#### [WORK INSTRUCTION]
The reply should contain only the lines from the start of the records through the line with "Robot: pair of", reproduced verbatim and without pictures.

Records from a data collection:

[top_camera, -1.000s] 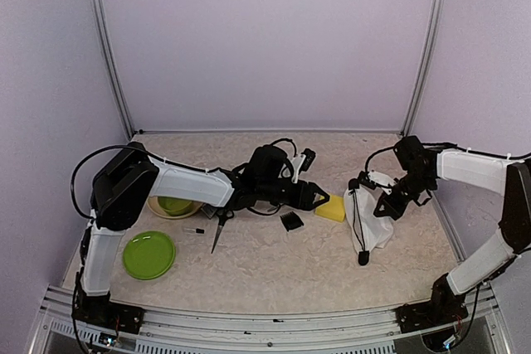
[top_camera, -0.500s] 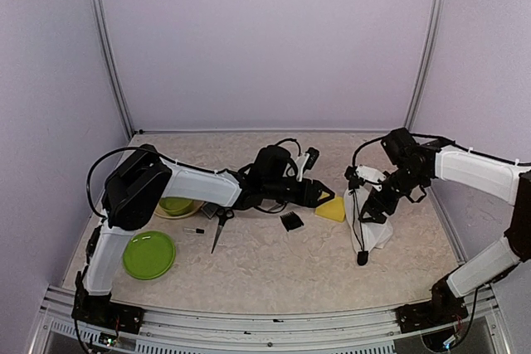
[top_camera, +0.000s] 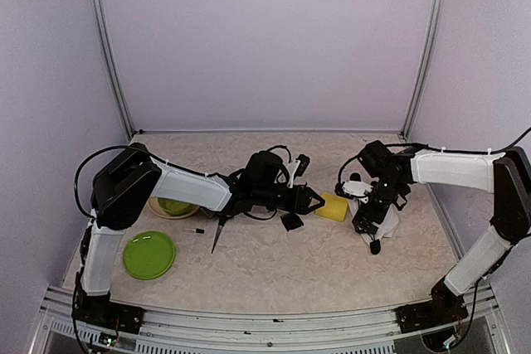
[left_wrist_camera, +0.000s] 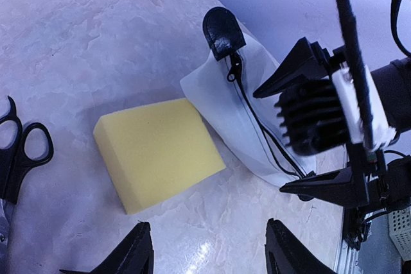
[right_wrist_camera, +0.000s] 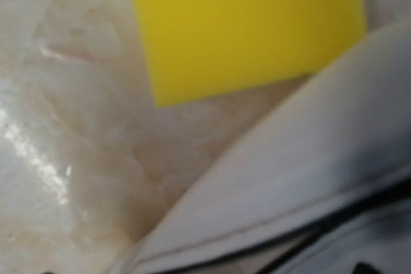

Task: Sort the hair-cutting tools

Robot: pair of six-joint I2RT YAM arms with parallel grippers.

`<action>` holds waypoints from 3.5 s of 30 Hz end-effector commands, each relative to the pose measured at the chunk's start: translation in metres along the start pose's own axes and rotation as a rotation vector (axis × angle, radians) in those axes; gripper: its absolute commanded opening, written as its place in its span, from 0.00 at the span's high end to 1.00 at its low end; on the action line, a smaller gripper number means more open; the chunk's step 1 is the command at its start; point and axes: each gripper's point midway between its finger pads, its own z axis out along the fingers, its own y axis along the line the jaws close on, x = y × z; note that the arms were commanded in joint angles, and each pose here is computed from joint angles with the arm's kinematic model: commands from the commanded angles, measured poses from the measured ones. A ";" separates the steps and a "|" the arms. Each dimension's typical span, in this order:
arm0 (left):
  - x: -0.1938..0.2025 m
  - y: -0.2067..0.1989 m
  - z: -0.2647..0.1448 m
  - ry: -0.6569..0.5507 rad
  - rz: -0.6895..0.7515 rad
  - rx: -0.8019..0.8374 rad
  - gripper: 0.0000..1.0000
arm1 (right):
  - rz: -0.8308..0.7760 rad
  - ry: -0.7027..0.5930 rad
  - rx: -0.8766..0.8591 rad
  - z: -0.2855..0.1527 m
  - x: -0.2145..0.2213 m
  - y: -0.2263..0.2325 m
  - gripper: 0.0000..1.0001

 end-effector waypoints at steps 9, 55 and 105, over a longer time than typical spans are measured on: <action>-0.018 -0.011 -0.014 -0.047 0.030 -0.002 0.41 | -0.159 0.011 0.338 -0.031 0.011 -0.033 0.10; -0.011 -0.006 -0.036 -0.005 0.057 -0.080 0.41 | -0.019 -0.188 0.524 -0.081 0.019 -0.085 1.00; 0.005 0.152 -0.202 0.409 0.069 -0.867 0.31 | -0.038 -0.334 0.184 -0.079 -0.005 -0.041 1.00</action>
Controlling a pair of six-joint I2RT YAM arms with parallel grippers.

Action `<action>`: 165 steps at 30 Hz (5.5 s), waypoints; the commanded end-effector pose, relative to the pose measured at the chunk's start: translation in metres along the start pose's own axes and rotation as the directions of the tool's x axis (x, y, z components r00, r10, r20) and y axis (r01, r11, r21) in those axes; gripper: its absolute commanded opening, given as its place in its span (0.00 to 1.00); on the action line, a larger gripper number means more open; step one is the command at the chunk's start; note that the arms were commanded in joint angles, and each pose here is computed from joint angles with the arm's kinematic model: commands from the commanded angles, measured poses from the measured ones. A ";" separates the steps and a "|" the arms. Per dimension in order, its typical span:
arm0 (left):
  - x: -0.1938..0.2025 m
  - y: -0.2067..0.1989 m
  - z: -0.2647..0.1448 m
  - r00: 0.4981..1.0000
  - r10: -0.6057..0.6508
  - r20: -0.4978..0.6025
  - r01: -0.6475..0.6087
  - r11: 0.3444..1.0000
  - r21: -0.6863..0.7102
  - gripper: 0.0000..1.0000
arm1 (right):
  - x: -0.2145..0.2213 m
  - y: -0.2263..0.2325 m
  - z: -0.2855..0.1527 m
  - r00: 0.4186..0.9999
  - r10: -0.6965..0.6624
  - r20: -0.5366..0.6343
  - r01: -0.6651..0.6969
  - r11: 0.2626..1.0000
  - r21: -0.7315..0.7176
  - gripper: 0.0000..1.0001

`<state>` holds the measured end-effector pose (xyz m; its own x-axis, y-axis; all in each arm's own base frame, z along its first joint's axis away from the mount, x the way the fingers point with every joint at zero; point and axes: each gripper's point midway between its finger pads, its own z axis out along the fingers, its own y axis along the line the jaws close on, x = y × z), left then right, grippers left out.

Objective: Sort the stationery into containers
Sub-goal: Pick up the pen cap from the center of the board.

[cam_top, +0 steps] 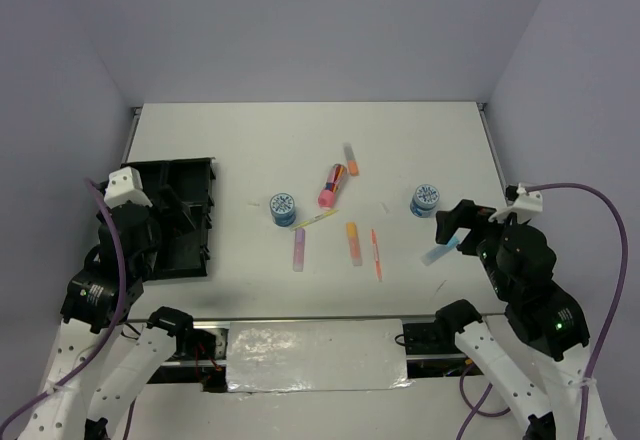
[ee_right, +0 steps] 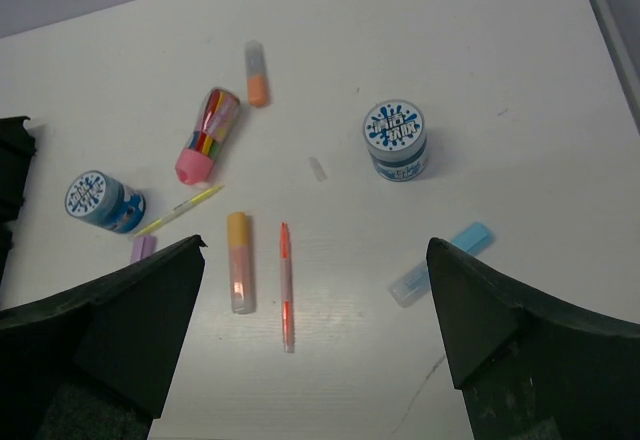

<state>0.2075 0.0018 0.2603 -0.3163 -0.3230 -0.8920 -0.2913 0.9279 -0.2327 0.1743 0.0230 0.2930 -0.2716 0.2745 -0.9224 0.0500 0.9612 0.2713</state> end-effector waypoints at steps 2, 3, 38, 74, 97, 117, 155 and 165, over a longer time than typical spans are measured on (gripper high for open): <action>-0.010 -0.002 -0.001 0.999 -0.027 0.046 0.027 1.000 0.008 0.99 | -0.006 0.001 0.000 1.000 -0.003 0.003 0.003 1.000 0.009 1.00; -0.010 -0.002 -0.001 0.999 -0.026 0.047 0.026 1.000 0.010 0.99 | -0.007 0.002 0.000 1.000 -0.005 0.006 0.005 1.000 0.001 1.00; 0.014 -0.032 0.023 0.994 0.067 -0.082 -0.058 0.993 0.105 0.99 | 0.047 0.043 0.039 0.987 -0.028 -0.161 -0.002 0.982 -0.187 1.00; 0.071 -0.120 0.148 0.743 -0.526 -0.414 0.403 0.845 -0.352 0.90 | 0.045 0.061 0.026 0.992 0.030 -0.126 -0.067 0.950 -0.305 1.00; 0.174 -0.103 0.228 0.712 -0.493 -0.500 0.154 0.804 -0.574 0.61 | 0.065 0.071 0.028 0.991 0.015 -0.135 -0.068 0.918 -0.391 1.00; 0.210 -0.094 0.233 0.680 -0.495 -0.541 0.105 0.796 -0.597 0.44 | 0.066 0.072 0.029 0.992 0.016 -0.123 -0.065 0.912 -0.404 1.00; 0.034 -0.264 -0.165 0.993 0.114 0.001 0.016 -0.143 0.990 0.00 | 0.046 0.216 -0.051 0.962 0.203 -0.185 -0.225 0.199 -0.954 0.82; 0.031 -0.280 -0.185 0.995 0.099 0.016 0.005 -0.211 0.978 0.00 | 0.057 0.256 -0.079 0.974 0.203 -0.098 -0.118 0.087 -0.989 0.62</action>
<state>0.1183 -0.3009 0.3369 -0.4217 -0.1654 -0.8915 0.9006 0.0377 -0.4330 0.0921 0.2844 0.2927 -0.4773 0.3374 -0.8114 -0.8578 0.0218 0.5136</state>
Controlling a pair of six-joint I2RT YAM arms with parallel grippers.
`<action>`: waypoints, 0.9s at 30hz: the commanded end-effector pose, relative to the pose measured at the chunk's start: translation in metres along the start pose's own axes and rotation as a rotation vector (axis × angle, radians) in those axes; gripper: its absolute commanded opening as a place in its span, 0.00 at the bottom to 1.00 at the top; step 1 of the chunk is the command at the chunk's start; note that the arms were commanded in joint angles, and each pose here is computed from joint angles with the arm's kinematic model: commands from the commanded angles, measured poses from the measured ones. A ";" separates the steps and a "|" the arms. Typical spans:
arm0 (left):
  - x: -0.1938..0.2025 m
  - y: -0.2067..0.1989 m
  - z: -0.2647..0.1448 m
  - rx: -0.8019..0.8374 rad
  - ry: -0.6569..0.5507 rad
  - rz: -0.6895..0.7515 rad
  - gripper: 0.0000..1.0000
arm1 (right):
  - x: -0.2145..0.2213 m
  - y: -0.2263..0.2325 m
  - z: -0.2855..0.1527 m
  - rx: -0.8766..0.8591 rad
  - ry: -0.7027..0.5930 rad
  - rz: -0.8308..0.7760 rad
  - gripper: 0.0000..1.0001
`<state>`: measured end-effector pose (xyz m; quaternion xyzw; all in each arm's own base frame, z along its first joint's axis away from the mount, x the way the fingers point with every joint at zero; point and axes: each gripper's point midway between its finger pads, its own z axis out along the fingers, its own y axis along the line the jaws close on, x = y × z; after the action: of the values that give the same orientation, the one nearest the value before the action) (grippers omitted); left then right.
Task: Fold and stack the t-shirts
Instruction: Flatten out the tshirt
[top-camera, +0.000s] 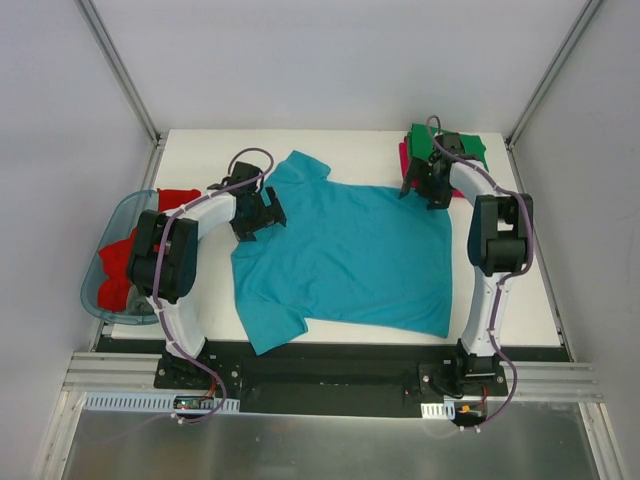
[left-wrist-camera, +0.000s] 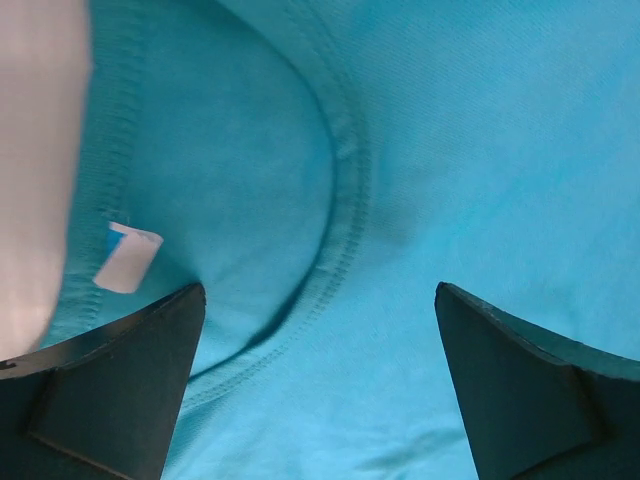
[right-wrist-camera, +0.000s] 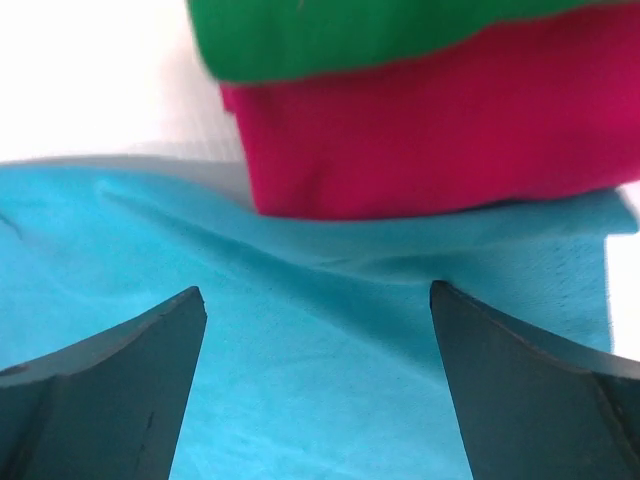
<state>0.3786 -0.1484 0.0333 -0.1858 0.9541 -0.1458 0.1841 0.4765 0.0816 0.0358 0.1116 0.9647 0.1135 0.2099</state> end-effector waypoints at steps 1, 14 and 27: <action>0.005 0.024 0.004 -0.047 0.028 -0.020 0.99 | -0.012 -0.028 0.005 0.032 0.034 0.100 0.96; -0.003 0.017 0.003 -0.018 0.025 0.005 0.99 | -0.052 -0.025 0.006 -0.006 -0.027 0.050 0.96; 0.053 -0.003 -0.075 0.071 -0.077 0.158 0.99 | -0.034 -0.052 -0.105 0.202 -0.171 0.138 0.96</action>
<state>0.3519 -0.1428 0.0619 -0.1620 0.9504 -0.1621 0.2104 0.4845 0.0240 0.0632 0.1588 0.9599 0.0644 0.2221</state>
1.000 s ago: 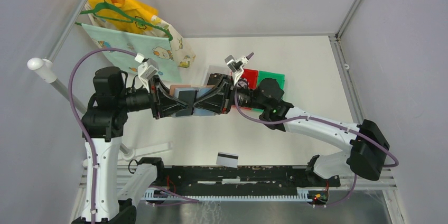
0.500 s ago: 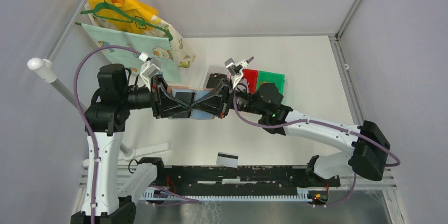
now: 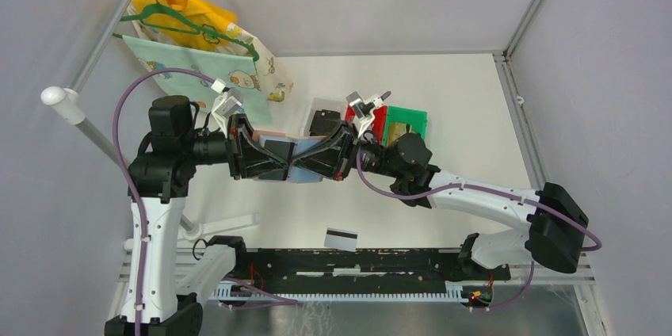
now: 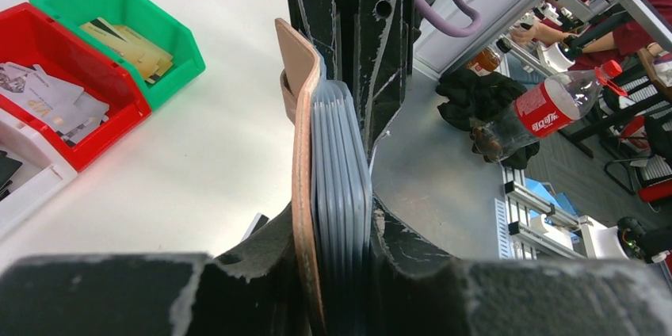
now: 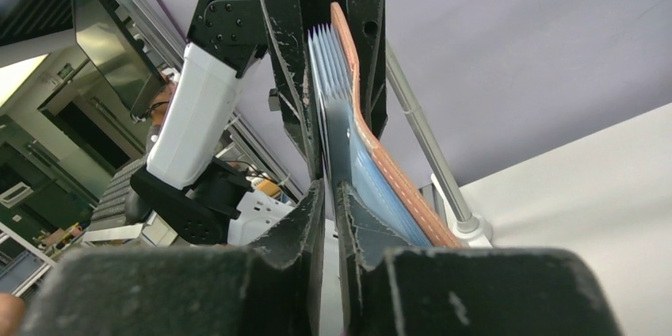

#### [FINISHED TASK]
[top_camera, -1.000s] 
[top_camera, -0.500s] 
[top_camera, +0.000s] 
[left_wrist_camera, +0.000s] 
[right_wrist_camera, +0.000s] 

Task: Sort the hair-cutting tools

Robot: pair of six-joint I2RT YAM arms with parallel grippers.

The exercise requires no additional answer.